The Vera Community forums have moved!

Advanced => Plugins & Plugin Development => Programming => Sonos Plugin => Topic started by: lolodomo on January 18, 2014, 12:16:17 pm

Title: New TTS engines
Post by: lolodomo on January 18, 2014, 12:16:17 pm
I open a new topic after a short discussion in private with one of you.

Apparently it exists alternatives to Google TTS engine like Cepstral or the OSX TTS engine that we could easily use in the plugin (in place of Google).

First I changed a little the code to make it more easy to add an alternative TTS engine (mainly put the specific code for Google in a function).

I hope we can have good news soon.
Title: Re: New TTS engines
Post by: flyveleder on January 18, 2014, 01:20:11 pm
One of the best engines I have come across is this one : http://demo.acapela-group.com/

Sounds perfect in my language (Danish)

/Martin
Title: Re: New TTS engines
Post by: lolodomo on January 18, 2014, 01:28:04 pm
Of course, we need an engine offering an API and if possible through a simple HTTP request.
Title: Re: New TTS engines
Post by: lolodomo on January 18, 2014, 01:37:07 pm
One of the best engines I have come across is this one : http://demo.acapela-group.com/

Sounds perfect in my language (Danish)

Oh yes, not too bad in French too 8)
Title: Re: New TTS engines
Post by: lolodomo on January 18, 2014, 01:40:07 pm
Google TTS is a free service available on the Internet.

We could imagine to use a TTS engine not directly on the Internet but running on a server in our LAN network.
I think this is what will be explained for example with the OSX TTS engine.
What we need here is an HTTP API to request the engine to produce the audio file.
Title: Re: New TTS engines
Post by: flyveleder on January 18, 2014, 01:46:44 pm
Vera being Linux - maybe installed straight onto the device itself ? ;-) ...
Title: Re: New TTS engines
Post by: lolodomo on January 18, 2014, 01:48:06 pm
One of the best engines I have come across is this one : http://demo.acapela-group.com/

A cloud service seems to be available.
I imagine it is not free ?
Title: Re: New TTS engines
Post by: ericonvera on January 19, 2014, 01:43:09 pm
I've succeeded in implementing this using the TTS Server provided here -> http://wolfpaulus.com/jounal/mac/ttsserver/ (http://wolfpaulus.com/jounal/mac/ttsserver/)

The big benefits of using this are that it doesn't require an internet connection, it will always exist (meaning google can't just pull the plug), it's customizeable (you can select from many voices and adjust the speech rate), and it's just cool.

I have an implementation file for @lolodomo to review as I'm not sure of the best way to implement this in a way without my hardcoded values pointing at my server.
Title: Re: New TTS engines
Post by: lolodomo on January 19, 2014, 02:26:21 pm
I've succeeded in implementing this using the TTS Server provided here -> http://wolfpaulus.com/jounal/mac/ttsserver/ (http://wolfpaulus.com/jounal/mac/ttsserver/)

That's really a great news. 8)

Quote
The big benefits of using this are that it doesn't require an internet connection, it will always exist (meaning google can't just pull the plug), it's customizeable (you can select from many voices and adjust the speech rate), and it's just cool.

I am curious to know if it exists available TTS engine, free if possible, that could be run for example on a raspberry Pi ?

Quote
I have an implementation file for @lolodomo to review as I'm not sure of the best way to implement this in a way without my hardcoded values pointing at my server.

I have to see your code but I think a simple variable to define the URL of the TTS server could probably solve this problem.
Title: Re: New TTS engines
Post by: ericonvera on January 19, 2014, 02:43:50 pm
Cepstral works on a raspberry pi.
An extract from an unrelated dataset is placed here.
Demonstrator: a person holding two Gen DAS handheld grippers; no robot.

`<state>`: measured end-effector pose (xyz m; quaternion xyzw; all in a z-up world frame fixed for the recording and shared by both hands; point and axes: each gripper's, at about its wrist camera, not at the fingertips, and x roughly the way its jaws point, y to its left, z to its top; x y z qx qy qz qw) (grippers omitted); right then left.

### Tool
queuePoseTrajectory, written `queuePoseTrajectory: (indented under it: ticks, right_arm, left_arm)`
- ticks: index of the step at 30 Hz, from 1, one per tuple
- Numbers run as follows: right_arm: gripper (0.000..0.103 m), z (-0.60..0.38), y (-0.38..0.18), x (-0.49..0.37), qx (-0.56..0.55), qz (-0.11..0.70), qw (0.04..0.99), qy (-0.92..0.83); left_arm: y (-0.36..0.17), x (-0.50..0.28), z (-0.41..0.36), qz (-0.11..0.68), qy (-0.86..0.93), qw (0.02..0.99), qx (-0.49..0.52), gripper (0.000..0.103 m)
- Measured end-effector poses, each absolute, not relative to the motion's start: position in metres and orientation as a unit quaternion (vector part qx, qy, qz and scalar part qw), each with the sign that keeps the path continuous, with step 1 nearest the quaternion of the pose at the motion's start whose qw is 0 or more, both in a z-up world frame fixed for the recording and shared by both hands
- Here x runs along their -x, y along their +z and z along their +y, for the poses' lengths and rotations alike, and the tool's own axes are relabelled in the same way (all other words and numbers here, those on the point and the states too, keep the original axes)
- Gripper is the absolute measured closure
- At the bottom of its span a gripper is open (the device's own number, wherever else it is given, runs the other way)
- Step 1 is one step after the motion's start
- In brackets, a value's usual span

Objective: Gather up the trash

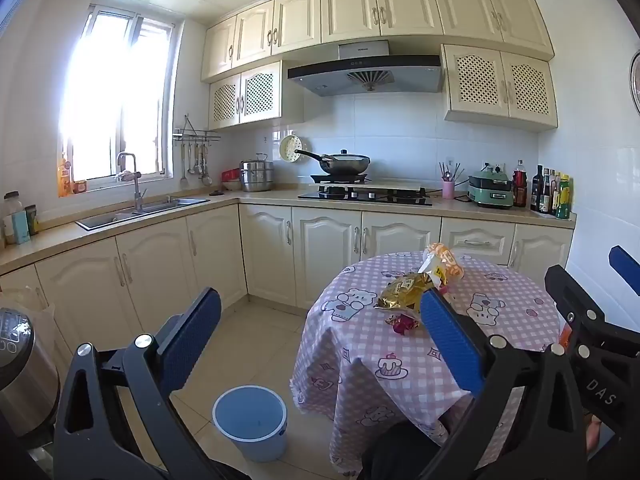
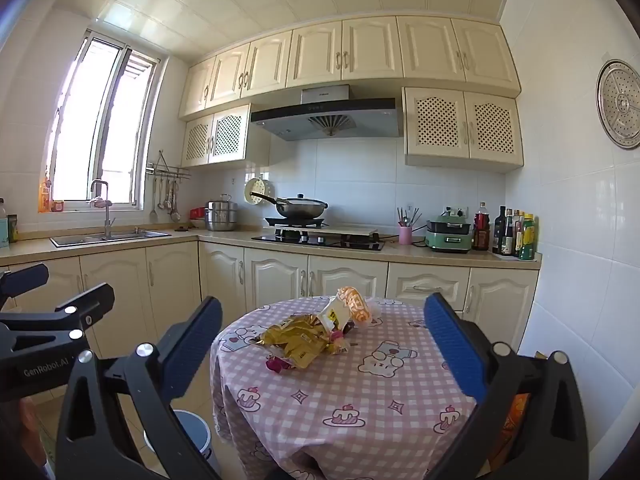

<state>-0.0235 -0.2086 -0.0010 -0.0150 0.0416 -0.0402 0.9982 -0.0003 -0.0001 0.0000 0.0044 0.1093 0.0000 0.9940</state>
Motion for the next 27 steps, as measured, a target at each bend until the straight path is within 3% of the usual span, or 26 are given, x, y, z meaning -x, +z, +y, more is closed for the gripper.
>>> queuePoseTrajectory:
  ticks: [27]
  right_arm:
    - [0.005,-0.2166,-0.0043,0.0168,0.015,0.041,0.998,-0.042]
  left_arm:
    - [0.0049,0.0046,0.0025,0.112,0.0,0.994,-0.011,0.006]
They have a page on their website talking about this. It's quite inexpensive from what I understand. The API could probably be put together in a few lines of python.

Sent from my SCH-I545 using Tapatalk

Edit: here's the link -> http://www.cepstral.com/en/raspberrypi (http://www.cepstral.com/en/raspberrypi)
Title: Re: New TTS engines
Post by: lolodomo on January 19, 2014, 03:09:17 pm
Cepstral works on a raspberry pi. They have a page on their website talking about this. It's quite inexpensive from what I understand. The API could probably be put together in a few lines of python.

I tried the demo voices from Cepstral and I am not fully convinced by the quality ! Plus there is no French voices of France :)
Title: Re: New TTS engines
Post by: lolodomo on January 19, 2014, 03:57:40 pm
I just tested patched version by @ericonvera and it is working very well ... but you don't have the choice of the language.

The way to request TTS is absolutely similar to what we do with Google, but in this case you point to a personal TTS server rather than Google.

I will make the required changes and then commit that very soon. 8)


Integration of other TTS engines is of course welcome.
Title: Re: New TTS engines
Post by: lolodomo on January 19, 2014, 04:06:39 pm
http://wolfpaulus.com/jounal/mac/ttsserver/ (http://wolfpaulus.com/jounal/mac/ttsserver/)

This article has a link to LumenVox: http://www.lumenvox.com/products/tts/
You can try TTS and it is working pretty well. But prices seem to be very high. Maybe not a solution for personal use.
Title: Re: New TTS engines
Post by: ericonvera on January 19, 2014, 04:22:05 pm
I just tested patched version by @ericonvera and it is working very well ... but you don't have the choice of the language.

I just downloaded a French voice on my mac. If you choose "Audrey" from the list of available voices in that admin panel I linked you, you'll get French support. I've set it up as the default just so you can hear it. Let me know if it works for you.
Title: Re: New TTS engines
Post by: SM2k on January 19, 2014, 08:58:06 pm
Some time ago, I built a TTS replacement using python's SimpleHTTPServer and OSX's say command, just in case google's service ever went away. If anybody's interested, I can find the code and post it.
Title: Re: New TTS engines
Post by: ericonvera on January 19, 2014, 09:10:49 pm
Some time ago, I built a TTS replacement using python's SimpleHTTPServer and OSX's say command, just in case google's service ever went away. If anybody's interested, I can find the code and post it.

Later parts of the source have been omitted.